If your employer wants to reduce your hours, CIPD says this will need to be in writing. They should also be clear about the reasons for reducing your working hours.

Can I be made redundant?

If trading conditions have not improved and staff cannot be taken back, Lewis says the usual redundancy rules will apply including a formal giving of notice and reasons why you are being made redundant.

“This is significant because other European countries that have similar schemes in place are imposing restrictions on employers making redundancies. No such conditions are being imposed in the UK,” she adds.

On 30 July new laws were introduced that mean furloughed workers who lose their jobs will receive redundancy pay based on their normal wage.

Ministers said the move will ensure that furloughed employees receive statutory redundancy pay based on their normal wages rather than a reduced furlough rate.

The changes will mean those furloughed under the Coronavirus Job Retention Scheme are not short-changed if they are made redundant, the government said.

Ministers said the changes will also apply to statutory notice pay and other entitlements, providing some reassurance "during this difficult time".

If your business is making more than 20 people redundant (but fewer than 100 people) they must start collective consultation on the redundancies at least 30 days before giving notice to employees.

A number of businesses have already announced that job losses will occur when the furlough scheme ends, including former Pizza Express boss Luke Johnson, who told Newsnight: “I would estimate of the three million [on the furlough scheme], at least a million … will be made redundant.”

Similarly, the owner of the Premier Inn chain of hotels and Brewers Fayre restaurants, Whitbread, said it expected to lose 6,000 staff members.

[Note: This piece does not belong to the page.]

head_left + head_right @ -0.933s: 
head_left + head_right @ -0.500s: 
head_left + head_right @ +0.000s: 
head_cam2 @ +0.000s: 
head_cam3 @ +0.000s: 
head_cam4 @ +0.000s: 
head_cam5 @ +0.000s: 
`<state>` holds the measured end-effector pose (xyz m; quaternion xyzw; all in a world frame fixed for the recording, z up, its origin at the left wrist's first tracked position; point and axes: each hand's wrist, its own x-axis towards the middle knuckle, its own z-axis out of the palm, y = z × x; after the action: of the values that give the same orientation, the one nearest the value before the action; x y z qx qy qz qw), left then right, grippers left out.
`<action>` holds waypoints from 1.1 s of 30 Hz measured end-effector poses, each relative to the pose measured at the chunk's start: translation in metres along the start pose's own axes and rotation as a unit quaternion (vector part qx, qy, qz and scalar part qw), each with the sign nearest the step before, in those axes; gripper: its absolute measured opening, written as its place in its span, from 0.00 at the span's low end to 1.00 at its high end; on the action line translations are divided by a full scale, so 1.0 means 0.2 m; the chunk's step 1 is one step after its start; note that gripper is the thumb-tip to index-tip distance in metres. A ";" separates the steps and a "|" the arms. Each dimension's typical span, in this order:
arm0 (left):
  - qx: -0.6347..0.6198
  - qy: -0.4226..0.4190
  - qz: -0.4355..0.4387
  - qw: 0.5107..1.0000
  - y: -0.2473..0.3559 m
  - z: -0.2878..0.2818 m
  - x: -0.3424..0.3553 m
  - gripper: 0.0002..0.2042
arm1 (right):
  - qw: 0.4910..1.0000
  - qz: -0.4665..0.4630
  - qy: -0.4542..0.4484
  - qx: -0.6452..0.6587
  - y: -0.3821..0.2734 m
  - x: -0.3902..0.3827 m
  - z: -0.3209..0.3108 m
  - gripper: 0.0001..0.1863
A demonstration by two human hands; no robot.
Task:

Can I be made redundant before the scheme ends?

Citizen’s Advice says that employees should be aware they can also be made redundant during the period of furlough before the scheme is officially over.

When will I know what is happening?

Employment lawyer Gareth Price of Parklane Plowden Chambers says: “A good employer will maintain good communication with their employees – so it is fair and reasonable for employees to want to know the likely status as soon as possible.”